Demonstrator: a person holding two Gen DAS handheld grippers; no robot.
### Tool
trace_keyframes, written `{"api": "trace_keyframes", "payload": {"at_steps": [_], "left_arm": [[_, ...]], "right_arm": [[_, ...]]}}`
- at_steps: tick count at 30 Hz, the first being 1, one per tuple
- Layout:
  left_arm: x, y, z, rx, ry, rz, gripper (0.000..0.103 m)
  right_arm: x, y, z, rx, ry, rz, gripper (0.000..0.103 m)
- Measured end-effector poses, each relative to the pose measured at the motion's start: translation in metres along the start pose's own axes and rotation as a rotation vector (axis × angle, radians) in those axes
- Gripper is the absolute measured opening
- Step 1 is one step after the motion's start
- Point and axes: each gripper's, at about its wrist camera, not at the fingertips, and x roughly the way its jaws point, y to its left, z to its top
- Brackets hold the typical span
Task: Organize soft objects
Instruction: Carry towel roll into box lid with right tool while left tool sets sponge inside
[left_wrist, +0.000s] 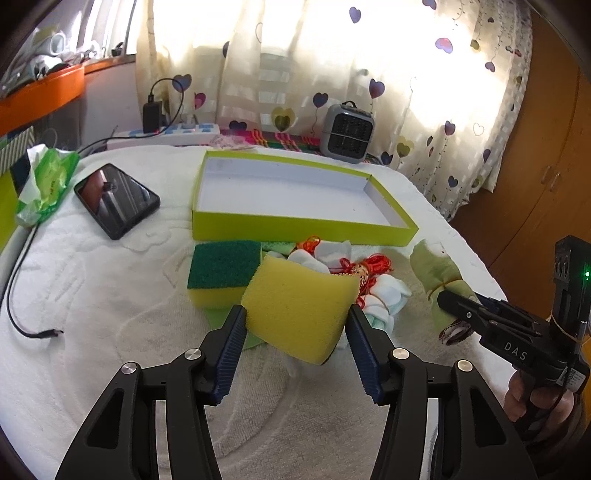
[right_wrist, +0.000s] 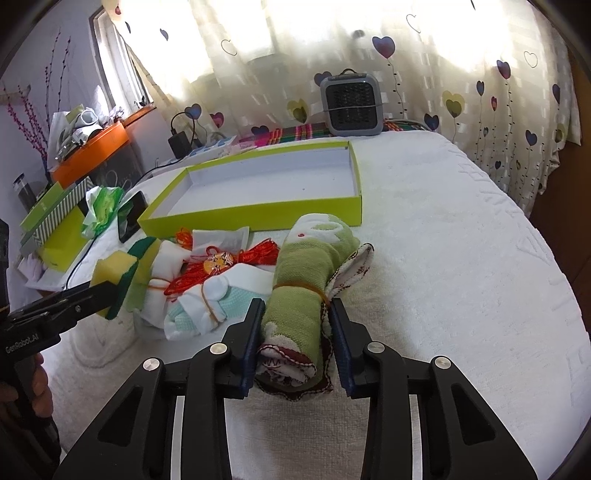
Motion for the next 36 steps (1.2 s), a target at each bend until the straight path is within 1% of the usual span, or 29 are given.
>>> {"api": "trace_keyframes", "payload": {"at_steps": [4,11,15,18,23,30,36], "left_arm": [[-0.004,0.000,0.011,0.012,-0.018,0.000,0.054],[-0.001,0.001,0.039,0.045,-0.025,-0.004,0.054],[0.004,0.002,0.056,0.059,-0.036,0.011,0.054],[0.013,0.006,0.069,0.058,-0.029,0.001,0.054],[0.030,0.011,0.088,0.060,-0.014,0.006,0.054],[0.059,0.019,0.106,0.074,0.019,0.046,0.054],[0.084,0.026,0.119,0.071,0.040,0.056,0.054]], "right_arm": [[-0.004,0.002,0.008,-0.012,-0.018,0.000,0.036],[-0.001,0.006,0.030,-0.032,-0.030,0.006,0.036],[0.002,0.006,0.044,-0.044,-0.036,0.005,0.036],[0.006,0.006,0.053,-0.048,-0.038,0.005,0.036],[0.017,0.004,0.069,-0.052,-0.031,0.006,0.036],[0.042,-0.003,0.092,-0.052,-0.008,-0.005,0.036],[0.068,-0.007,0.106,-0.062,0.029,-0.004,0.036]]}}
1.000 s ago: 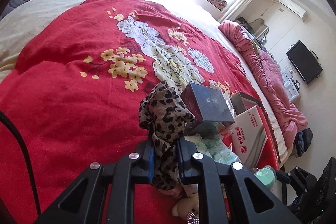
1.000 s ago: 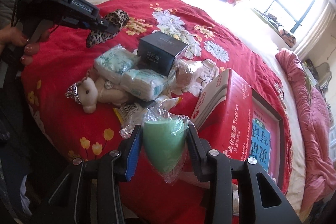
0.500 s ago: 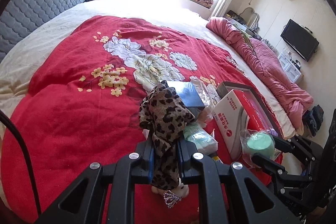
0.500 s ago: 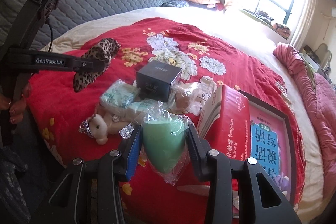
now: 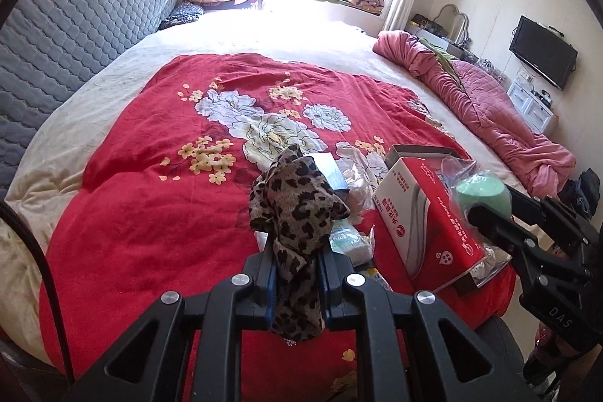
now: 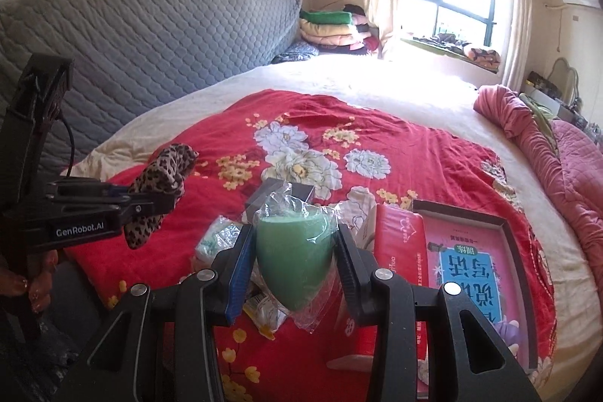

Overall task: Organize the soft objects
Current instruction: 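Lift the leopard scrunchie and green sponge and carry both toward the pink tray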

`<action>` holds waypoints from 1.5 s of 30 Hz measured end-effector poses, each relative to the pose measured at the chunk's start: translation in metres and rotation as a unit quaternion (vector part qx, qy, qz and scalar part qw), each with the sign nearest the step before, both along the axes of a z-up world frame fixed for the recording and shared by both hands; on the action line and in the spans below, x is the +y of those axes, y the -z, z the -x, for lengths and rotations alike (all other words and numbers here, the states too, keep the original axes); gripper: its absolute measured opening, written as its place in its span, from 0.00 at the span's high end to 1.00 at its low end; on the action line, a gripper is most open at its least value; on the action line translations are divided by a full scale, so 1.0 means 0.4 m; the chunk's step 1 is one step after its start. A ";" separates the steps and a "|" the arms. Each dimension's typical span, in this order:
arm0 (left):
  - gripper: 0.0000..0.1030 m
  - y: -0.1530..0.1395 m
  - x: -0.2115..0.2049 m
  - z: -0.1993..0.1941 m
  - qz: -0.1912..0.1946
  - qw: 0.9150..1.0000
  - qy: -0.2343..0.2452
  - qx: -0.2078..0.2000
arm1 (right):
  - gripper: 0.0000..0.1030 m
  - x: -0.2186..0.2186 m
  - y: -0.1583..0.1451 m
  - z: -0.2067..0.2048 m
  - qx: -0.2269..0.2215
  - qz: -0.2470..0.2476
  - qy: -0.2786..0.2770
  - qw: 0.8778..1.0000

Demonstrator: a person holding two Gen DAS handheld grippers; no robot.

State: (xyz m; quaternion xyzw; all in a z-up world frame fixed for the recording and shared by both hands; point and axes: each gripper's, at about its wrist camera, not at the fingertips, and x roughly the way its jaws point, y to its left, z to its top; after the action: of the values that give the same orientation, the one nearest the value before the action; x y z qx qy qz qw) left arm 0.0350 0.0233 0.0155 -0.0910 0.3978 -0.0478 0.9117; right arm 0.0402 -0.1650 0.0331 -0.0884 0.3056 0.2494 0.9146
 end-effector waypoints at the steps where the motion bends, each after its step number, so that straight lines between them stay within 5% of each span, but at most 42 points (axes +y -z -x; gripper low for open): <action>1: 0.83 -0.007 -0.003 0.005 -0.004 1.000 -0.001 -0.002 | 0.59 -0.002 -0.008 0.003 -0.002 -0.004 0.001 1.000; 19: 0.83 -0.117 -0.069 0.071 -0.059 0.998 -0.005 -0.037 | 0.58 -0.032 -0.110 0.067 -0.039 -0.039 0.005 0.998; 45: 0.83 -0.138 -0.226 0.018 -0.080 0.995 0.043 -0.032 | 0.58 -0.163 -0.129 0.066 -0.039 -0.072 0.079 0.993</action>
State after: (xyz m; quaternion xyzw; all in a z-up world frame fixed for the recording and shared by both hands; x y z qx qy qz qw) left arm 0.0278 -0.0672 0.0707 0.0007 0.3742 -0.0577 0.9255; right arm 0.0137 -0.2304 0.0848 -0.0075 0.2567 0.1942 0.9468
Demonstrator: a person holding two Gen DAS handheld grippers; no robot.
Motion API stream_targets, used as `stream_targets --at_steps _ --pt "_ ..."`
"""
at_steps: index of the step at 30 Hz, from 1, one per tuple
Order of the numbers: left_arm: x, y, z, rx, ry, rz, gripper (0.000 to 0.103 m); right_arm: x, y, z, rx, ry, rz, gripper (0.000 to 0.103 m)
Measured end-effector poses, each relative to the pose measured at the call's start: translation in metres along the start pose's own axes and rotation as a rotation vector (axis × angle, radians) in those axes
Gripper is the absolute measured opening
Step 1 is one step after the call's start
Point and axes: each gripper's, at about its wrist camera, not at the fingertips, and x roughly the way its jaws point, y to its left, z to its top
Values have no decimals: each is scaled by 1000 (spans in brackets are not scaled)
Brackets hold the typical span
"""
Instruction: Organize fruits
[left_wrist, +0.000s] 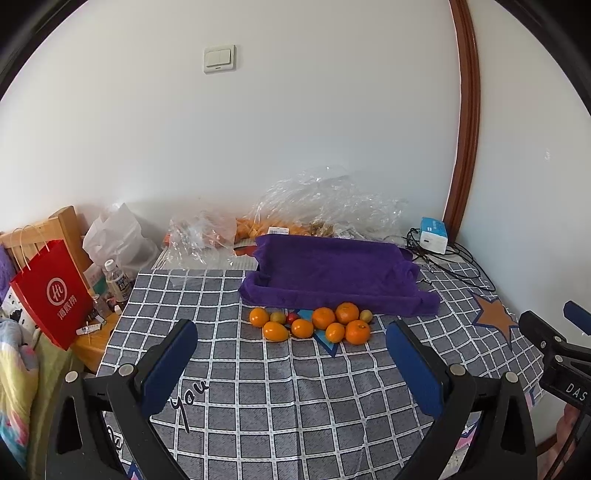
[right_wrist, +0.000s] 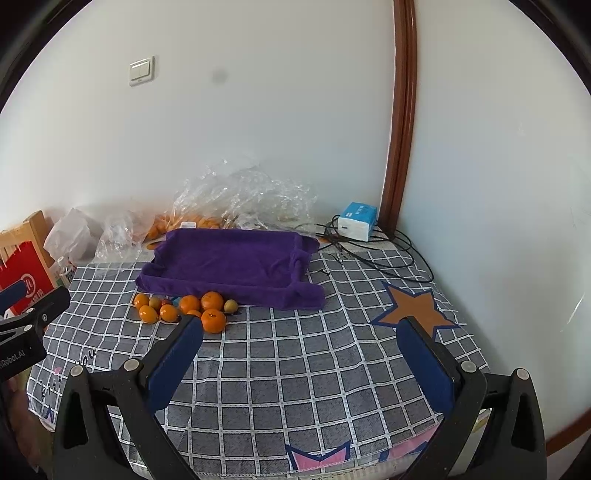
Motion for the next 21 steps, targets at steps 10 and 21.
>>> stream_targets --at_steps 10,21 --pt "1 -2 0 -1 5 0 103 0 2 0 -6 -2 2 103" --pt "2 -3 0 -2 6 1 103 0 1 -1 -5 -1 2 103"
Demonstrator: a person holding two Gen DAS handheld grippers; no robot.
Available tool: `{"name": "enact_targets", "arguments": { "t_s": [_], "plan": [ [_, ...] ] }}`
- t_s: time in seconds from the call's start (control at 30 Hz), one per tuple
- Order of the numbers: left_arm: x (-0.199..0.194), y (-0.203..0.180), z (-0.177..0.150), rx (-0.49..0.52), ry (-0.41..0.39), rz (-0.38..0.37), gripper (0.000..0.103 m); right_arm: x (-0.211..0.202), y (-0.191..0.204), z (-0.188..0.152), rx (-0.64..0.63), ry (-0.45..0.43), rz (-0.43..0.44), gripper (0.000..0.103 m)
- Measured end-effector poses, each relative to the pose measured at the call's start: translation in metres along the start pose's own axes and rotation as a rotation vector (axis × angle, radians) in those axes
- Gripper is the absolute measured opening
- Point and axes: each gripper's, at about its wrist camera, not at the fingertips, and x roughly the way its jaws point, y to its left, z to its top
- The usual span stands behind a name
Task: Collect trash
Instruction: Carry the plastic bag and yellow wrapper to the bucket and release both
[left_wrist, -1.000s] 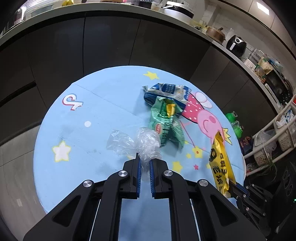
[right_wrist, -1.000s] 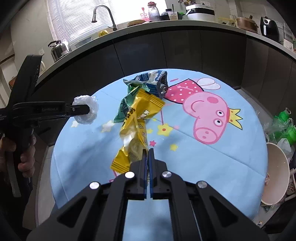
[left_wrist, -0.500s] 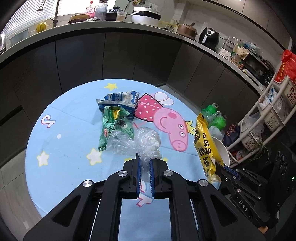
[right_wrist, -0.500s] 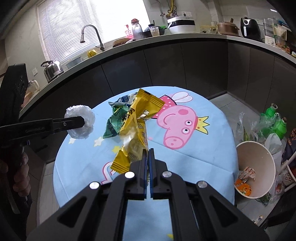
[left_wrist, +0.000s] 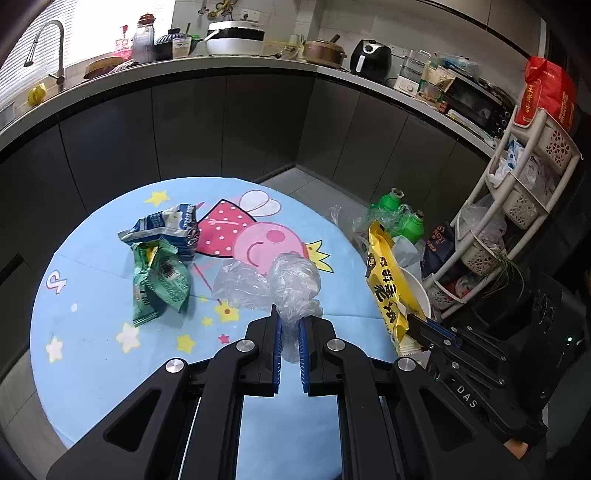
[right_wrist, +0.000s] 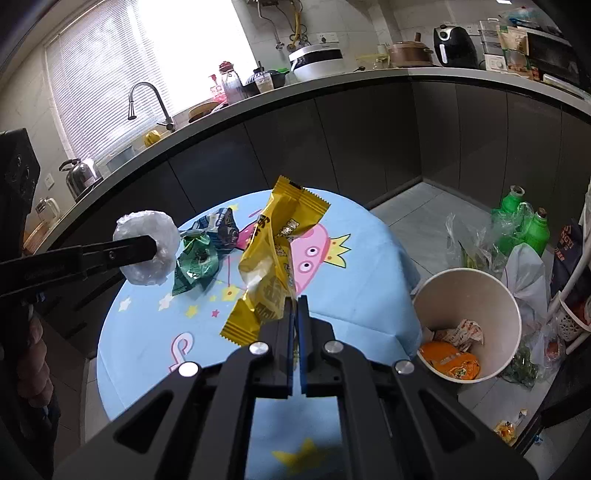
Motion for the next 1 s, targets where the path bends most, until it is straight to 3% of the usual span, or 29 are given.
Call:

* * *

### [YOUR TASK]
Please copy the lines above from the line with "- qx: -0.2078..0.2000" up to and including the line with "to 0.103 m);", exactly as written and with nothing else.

### [RESPONSE BOX]
  - qx: -0.2078..0.2000
arm1 (right):
  - gripper: 0.0000..0.1030 m
  - x: -0.2186..0.2186 m
  - y: -0.1583..0.1451 m
  - z: -0.2067..0.2048 m
  - qx: -0.2269..0.2215
  - qz: -0.2470..0.2476
  - qy: -0.2786..0.2770
  - qw: 0.8778..1.0000

Demonstrator: a person holding two Gen DAS handheld grippers; no robot.

State: (xyz m; quaternion xyzw; all in a z-up world frame fixed for the recording and shared by both hands; point and axes: each gripper's, at about its wrist camera, not at the fingertips, and x roughly the way its jaws point, y to its left, z to its top; after the action: of the values that give the same orientation, the one nearest the value before the action; x y z qx qy qz qw) left arm 0.0350 0.0233 0.0155 -0.0910 0.3978 -0.0478 0.9117; right arm 0.0402 -0.1650 0.0331 -0.0884 0.3056 0.2494 0.9146
 end-effector waypoints at the steps where the motion bends, each after its step number, so that straight lines between them stay within 5% of each span, but at most 42 points (axes +y -z -x; gripper low for open): <action>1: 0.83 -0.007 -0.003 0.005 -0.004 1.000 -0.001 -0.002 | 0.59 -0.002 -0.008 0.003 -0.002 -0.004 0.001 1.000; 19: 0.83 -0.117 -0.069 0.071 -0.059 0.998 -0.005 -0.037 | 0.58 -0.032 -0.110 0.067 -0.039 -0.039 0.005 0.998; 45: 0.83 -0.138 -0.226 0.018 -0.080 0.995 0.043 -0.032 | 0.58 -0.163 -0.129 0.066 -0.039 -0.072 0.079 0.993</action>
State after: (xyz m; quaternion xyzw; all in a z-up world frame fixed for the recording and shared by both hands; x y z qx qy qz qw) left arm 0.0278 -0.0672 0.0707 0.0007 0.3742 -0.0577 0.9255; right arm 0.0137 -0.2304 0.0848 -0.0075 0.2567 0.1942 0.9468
Demonstrator: a person holding two Gen DAS handheld grippers; no robot.
Motion API stream_targets, used as `stream_targets --at_steps _ --pt "_ ..."`
"""
at_steps: index of the step at 30 Hz, from 1, one per tuple
Order of the numbers: left_arm: x, y, z, rx, ry, rz, gripper (0.000 to 0.103 m); right_arm: x, y, z, rx, ry, rz, gripper (0.000 to 0.103 m)

No more output is expected here.